Maturity brought forth doubts; doubts brought forth criticism; criticism was a dangerous commodity in Soviet-controlled Poland. In 1954, Kolakowski was accused of "straying from Marxist-Leninist ideology." (True, all too true.) In 1966, after delivering a speech commemorating the tenth anniversary of the "October thaw," he was expelled from the Party with all the usual ceremony. The state-controlled press launched a series of attacks on the renegade. He was removed from his university chair for "forming the views of the youth in a manner contrary to the official tendency of the country." In 1968, he went into exile. His works were promptly enrolled in the Index of forbidden authors and, until 1981, could be neither referred to nor cited officially. After leaving Poland, Kolakowski taught at several Western universities, including McGill, Yale, the University of Chicago (for more than a decade he was part of the Committee on Social Thought), and Oxford, where he now lives in semi-retirement. Throughout the 1980s, he aided and abetted the Solidarity. movement, which was instrumental in ridding Poland of its Communist oppressors.

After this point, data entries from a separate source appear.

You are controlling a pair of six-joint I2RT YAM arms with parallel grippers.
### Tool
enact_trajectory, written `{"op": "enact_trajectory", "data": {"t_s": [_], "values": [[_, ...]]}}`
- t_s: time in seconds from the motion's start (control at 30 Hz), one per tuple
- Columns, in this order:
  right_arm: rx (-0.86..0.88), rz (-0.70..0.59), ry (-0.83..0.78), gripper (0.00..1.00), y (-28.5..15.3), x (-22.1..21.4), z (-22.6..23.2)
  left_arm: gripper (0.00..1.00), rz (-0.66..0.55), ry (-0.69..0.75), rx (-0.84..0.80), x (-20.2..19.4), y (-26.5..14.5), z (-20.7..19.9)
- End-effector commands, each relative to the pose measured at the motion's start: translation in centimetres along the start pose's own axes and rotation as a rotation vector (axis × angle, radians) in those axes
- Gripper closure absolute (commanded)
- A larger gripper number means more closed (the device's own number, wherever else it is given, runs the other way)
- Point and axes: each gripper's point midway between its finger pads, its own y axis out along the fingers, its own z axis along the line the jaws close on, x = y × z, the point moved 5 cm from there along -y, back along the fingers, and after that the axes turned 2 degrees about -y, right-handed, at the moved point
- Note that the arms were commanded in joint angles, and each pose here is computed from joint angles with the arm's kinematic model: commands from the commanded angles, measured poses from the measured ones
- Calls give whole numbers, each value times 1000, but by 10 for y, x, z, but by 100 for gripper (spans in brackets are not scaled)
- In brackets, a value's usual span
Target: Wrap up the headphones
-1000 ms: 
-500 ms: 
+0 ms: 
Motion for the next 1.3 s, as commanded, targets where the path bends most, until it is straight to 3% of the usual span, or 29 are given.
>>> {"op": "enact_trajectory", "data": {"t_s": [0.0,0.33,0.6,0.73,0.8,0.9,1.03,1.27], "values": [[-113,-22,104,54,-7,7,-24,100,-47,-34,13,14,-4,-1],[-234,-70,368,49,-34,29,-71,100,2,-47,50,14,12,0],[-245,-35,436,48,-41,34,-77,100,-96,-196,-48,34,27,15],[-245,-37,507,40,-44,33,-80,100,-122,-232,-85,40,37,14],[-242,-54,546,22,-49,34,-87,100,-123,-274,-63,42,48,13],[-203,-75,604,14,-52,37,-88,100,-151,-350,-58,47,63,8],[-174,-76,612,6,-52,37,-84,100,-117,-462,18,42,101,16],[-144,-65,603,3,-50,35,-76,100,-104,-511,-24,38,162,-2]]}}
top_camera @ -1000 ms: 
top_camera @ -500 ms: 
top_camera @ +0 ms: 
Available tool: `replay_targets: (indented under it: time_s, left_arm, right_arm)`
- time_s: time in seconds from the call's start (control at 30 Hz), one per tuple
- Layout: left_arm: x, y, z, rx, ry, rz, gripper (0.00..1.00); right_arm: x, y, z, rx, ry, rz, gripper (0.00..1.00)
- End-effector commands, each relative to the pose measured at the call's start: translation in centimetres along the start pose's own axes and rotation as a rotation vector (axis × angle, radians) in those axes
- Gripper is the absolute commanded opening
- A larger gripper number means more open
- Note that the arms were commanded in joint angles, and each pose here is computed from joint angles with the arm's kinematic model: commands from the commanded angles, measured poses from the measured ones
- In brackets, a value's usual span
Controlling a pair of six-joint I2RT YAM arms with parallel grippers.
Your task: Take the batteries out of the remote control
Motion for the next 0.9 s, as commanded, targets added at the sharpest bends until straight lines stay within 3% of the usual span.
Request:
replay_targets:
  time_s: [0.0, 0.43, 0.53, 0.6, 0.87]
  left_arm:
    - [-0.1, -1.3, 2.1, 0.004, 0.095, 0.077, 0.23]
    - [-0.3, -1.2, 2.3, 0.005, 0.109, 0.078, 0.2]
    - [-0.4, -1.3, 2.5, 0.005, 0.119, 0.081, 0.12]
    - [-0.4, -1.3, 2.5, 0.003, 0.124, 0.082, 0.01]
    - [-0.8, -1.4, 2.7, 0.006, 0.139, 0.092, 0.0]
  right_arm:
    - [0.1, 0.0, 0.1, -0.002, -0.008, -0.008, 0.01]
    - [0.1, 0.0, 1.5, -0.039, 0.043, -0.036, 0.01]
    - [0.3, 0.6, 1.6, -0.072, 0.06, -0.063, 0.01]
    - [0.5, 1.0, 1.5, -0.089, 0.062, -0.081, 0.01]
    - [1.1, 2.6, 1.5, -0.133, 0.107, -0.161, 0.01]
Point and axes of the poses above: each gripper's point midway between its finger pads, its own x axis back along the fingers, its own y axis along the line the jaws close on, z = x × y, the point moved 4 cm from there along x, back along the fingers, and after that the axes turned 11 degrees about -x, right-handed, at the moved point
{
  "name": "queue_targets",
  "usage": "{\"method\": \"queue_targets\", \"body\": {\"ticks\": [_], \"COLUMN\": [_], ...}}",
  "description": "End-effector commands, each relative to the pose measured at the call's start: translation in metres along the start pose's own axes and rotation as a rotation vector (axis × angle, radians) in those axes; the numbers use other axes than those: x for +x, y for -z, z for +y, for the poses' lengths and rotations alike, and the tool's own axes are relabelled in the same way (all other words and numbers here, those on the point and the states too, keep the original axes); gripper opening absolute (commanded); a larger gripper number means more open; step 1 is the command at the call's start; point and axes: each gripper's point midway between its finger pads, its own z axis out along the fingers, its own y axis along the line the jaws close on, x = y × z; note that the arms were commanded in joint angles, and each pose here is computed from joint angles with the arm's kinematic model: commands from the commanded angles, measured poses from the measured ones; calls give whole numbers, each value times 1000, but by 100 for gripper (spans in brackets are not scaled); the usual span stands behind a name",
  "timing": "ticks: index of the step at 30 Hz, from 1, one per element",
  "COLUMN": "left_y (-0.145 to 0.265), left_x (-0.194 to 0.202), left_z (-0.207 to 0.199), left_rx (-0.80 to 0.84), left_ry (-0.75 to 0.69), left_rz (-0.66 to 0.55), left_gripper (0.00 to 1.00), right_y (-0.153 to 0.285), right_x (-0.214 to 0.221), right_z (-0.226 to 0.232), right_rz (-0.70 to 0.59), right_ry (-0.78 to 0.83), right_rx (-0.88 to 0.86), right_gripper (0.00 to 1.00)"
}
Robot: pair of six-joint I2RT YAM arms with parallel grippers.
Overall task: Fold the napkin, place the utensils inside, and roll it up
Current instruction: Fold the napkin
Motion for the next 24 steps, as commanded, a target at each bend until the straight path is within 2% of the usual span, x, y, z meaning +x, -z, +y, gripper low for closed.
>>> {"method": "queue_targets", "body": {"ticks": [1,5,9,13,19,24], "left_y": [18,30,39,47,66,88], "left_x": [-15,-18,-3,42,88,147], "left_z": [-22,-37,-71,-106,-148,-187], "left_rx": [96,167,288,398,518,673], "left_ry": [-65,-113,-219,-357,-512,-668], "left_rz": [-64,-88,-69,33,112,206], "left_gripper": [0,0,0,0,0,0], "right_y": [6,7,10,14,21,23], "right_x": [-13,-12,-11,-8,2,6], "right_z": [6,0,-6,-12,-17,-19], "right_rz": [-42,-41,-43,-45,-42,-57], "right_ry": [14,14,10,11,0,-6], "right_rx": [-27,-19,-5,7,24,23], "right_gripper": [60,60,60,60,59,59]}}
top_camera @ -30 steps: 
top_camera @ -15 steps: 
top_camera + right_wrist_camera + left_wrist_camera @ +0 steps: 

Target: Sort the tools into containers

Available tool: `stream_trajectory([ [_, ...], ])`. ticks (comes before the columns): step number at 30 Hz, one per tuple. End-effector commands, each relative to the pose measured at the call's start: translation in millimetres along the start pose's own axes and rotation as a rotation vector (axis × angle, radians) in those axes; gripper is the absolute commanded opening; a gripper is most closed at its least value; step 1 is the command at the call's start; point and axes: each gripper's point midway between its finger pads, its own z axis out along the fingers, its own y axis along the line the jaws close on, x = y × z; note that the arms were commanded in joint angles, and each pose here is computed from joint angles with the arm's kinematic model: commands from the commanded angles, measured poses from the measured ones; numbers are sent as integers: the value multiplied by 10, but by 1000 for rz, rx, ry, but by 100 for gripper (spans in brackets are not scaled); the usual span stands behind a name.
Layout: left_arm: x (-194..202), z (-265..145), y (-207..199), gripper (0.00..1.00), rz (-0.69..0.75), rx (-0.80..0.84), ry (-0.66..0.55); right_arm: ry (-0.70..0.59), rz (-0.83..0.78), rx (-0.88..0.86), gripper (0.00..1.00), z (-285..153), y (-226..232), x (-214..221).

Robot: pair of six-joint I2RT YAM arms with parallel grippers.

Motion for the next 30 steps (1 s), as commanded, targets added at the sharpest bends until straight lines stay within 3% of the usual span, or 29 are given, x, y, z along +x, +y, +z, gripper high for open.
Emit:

Jacques Barzun once said of Walter Bagehot that he was "'well-known' without being known well." Something similar can be said of Kolakowski. No academic is more distinguished than Leszek Kolakowski. He boasts a string of glittering honors and prizes that includes--I confine myself to a few A-list American awards--a MacArthur Fellowship (the so-called "genius" award, justified for once), the Jefferson Award, and, in 2003, the first Kluge Prize for "lifetime achievement in the humanities," a commendation that carries a purse of $1 million.

Kolakowski's bibliography is equally long and distinguished. It includes plays, moral and theological tales, and a long shelf of books and articles on the Church Fathers, on Pascal, on Henri Bergson, on English empiricism and the tradition of positivism, on the fate of religion in a secular age and the prospects of secularism in the hands of an animal as obstinately given to religious preoccupation as homo sapiens sapiens. Above all, perhaps, Kolakowski is known as a keen anatomist of totalitarianism. His patient investigations into the origins and the murderous legacy of Marxism--culminating in his magnum opus, Main Currents of Marxism (English translation, 1978)--occupy pride of place in the precious library of philosophical and political disenchantment.